135 resultados para Weather broadcasting.
Resumo:
The fair weather atmospheric electrical current (Jz) couples the ionosphere to the lower atmosphere and thus provides a route by which changes in solar activity can modify processes in the lower troposphere. This paper examines the temporal variations and spectral characteristics of continuous measurements of Jz conducted at the Wise Observatory in Mitzpe-Ramon, Israel (30°35′ N, 34°45′ E), during two large CMEs, and during periods of increased solar wind density. Evidence is presented for the effects of geomagnetic storms and sub-storms on low latitude Jz during two coronal mass ejections (CMEs), on 24–25th October 2011 and 7–8th March 2012, when the variability in Jz increased by an order of magnitude compared to normal fair weather conditions.

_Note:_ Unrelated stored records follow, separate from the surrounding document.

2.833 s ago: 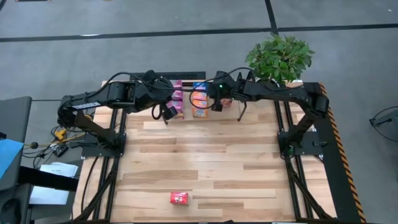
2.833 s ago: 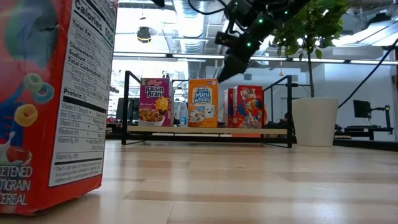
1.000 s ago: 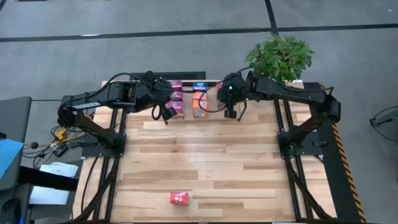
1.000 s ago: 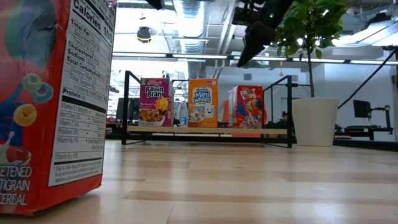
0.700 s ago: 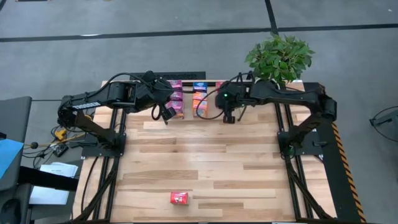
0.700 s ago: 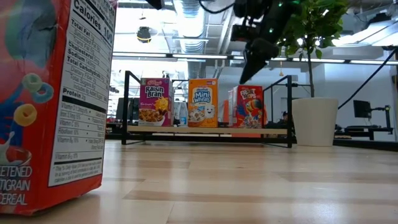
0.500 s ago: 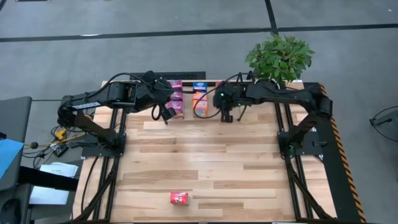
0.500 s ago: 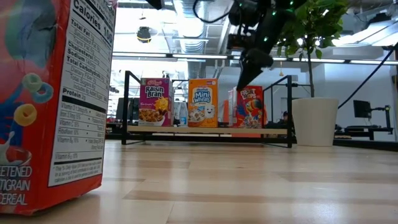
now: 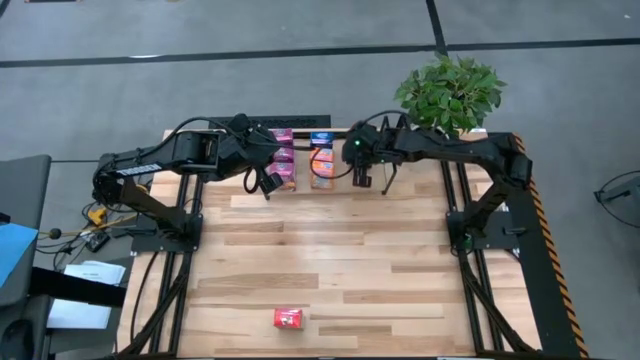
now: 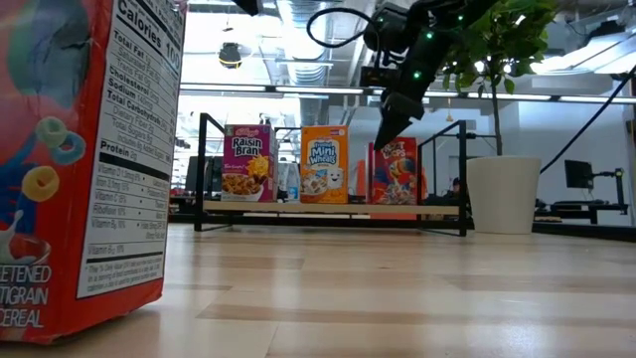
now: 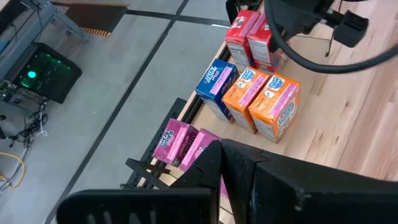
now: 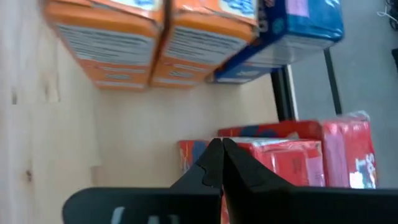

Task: Stack cereal on shelf
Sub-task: Adjust the cereal boxes on the shelf, then put the red cereal box on the shelf aligned with the other red cereal box

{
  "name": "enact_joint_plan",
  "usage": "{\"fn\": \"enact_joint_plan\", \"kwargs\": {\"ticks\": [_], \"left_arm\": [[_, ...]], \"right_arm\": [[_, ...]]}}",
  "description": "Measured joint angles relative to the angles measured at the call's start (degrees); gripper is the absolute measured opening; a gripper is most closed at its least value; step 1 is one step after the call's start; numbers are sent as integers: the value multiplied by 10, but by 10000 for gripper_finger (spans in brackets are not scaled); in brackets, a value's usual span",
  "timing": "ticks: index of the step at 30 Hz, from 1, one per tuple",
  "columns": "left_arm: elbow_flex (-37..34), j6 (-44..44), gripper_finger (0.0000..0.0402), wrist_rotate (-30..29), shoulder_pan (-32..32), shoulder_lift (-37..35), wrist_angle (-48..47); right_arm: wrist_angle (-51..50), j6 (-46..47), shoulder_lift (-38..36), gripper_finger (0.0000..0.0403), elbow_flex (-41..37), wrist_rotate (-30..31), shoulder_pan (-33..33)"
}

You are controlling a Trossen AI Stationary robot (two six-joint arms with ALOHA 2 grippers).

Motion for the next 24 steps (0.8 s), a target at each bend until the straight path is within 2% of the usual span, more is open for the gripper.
{"fn": "enact_joint_plan", "kwargs": {"ticks": [7, 12, 14, 17, 19, 24], "left_arm": [[0, 0, 0, -1, 0, 0, 0], [0, 0, 0, 0, 0, 0, 0], [0, 6, 0, 20, 0, 0, -1], [0, 16, 6, 73, -2, 0, -1], [0, 14, 19, 132, -7, 0, -8], [-1, -51, 85, 361, -48, 0, -63]], "right_arm": [[10, -2, -6, 19, 5, -2, -1], [-28, -9, -21, 33, 47, -2, 19], [-46, -7, -31, 34, 72, -3, 33], [-112, 15, -52, 34, 109, -39, 57], [-149, 26, -67, 37, 128, -75, 75], [-210, 62, -114, 64, 142, -97, 130]]}}
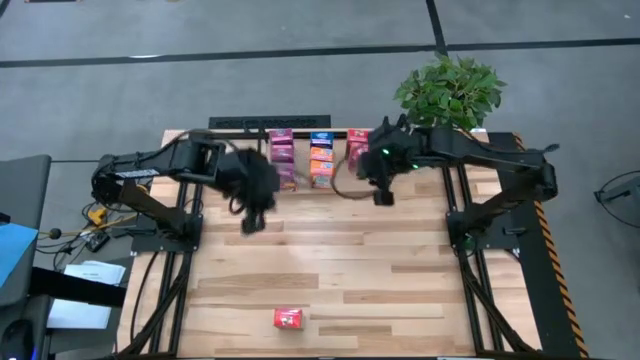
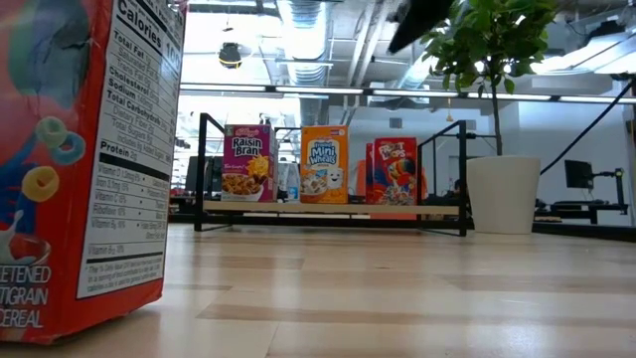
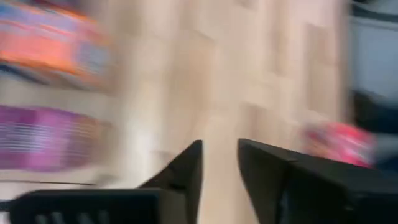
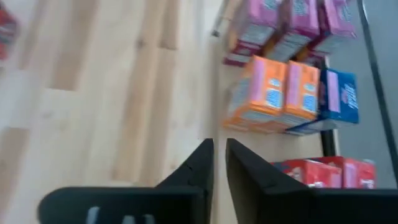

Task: Stack cereal on shelf
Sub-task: Put the red cereal box on the shelf aligned with the other red cereal box

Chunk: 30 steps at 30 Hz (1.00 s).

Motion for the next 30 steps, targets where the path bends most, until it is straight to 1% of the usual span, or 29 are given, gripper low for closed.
{"fn": "enact_joint_plan", "kwargs": {"ticks": [1, 2, 4, 6, 9, 11, 14, 17, 21, 26, 30], "left_arm": [[-5, -17, 101, 34, -16, 1, -6], [-12, -33, 118, 52, -35, 2, -11], [-32, -61, 149, 57, -78, 3, -15], [-61, -87, 178, 43, -120, 3, 3], [-118, -128, 215, 6, -178, 3, 32], [-162, -154, 235, -9, -211, 3, 70], [-228, -182, 258, -17, -250, 3, 128], [-291, -208, 268, -24, -283, 3, 197], [-362, -251, 270, -43, -323, 3, 306], [-427, -304, 270, -122, -366, 3, 402], [-469, -317, 270, -148, -394, 3, 483]], "right_arm": [[-6, 7, -9, 71, 0, 0, 11], [-12, 17, -17, 79, 0, -1, 21], [-25, 41, -28, 97, 0, -2, 42], [-31, 68, -37, 116, 0, -1, 63], [-45, 117, -41, 146, 0, -1, 98], [-58, 149, -41, 166, -1, -1, 121], [-64, 189, -35, 194, 0, 1, 157], [-56, 225, -22, 214, -4, 5, 191], [-32, 258, 7, 227, -6, 5, 231], [55, 259, 61, 226, -6, 5, 275], [142, 261, 114, 220, -6, 5, 299]]}}
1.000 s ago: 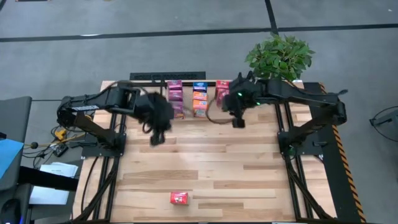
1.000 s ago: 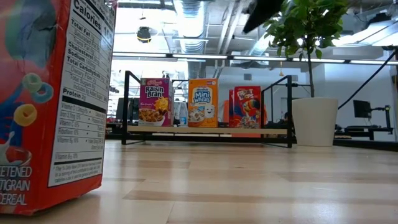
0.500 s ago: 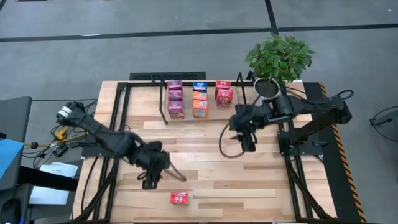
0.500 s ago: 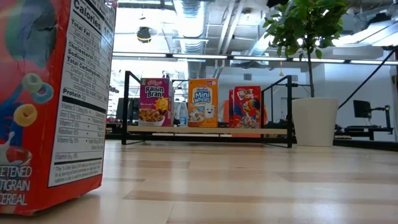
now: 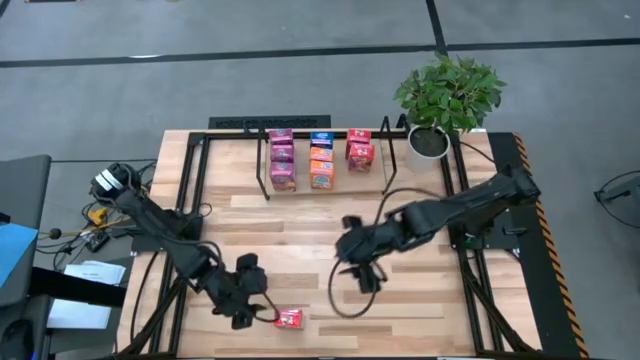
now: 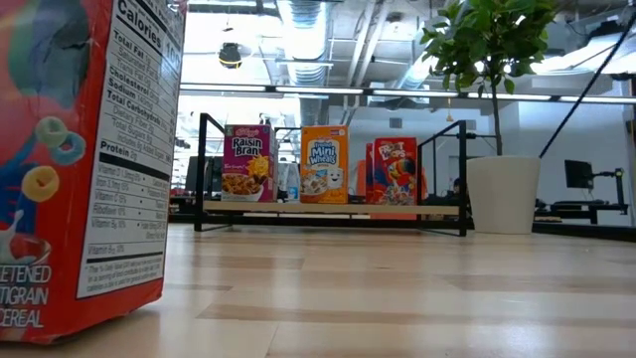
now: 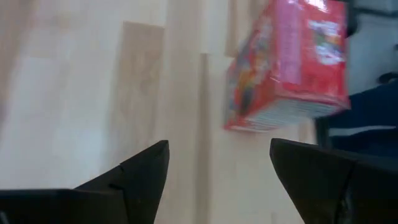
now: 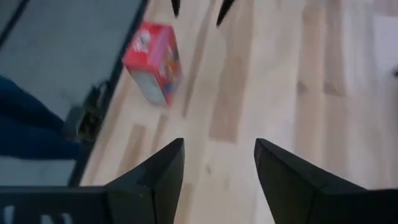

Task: Stack cereal on shelf
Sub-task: Put the red cereal box on the shelf aligned with the other red cereal box

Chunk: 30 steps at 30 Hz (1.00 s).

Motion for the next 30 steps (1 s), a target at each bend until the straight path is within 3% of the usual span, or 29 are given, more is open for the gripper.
{"fn": "enact_joint_plan", "kwargs": {"ticks": [4, 7, 12, 17, 24, 30], "left_arm": [[-41, -41, 270, -17, -25, 0, 71], [-60, -65, 270, -64, -42, 0, 102], [-66, -65, 270, -101, -46, 42, 170], [-66, -76, 270, -97, -44, 116, 271], [-66, -173, 270, -149, -20, 192, 337], [-29, -174, 270, -131, 8, 249, 388]], "right_arm": [[81, 24, 50, 215, 0, 0, 25], [125, 29, 84, 215, 0, -1, 44], [200, 42, 125, 221, 1, -2, 59], [188, 44, 131, 225, 1, -5, 65], [173, 5, 131, 219, 1, -41, 72], [177, -21, 130, 217, 1, -45, 78]]}}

The dynamic spectrum of the increased Jz fluctuations exhibit peaks in the Pc5 frequency range. Similar low frequency characteristics occur during periods of enhanced solar wind proton density. During the October 2011 event, the periods of increased fluctuations in Jz lasted for 7 h and coincided with fluctuations of the inter-planetary magnetic field (IMF) detected by the ACE satellite. We suggest downward mapping of ionospheric electric fields as a possible mechanism for the increased fluctuations.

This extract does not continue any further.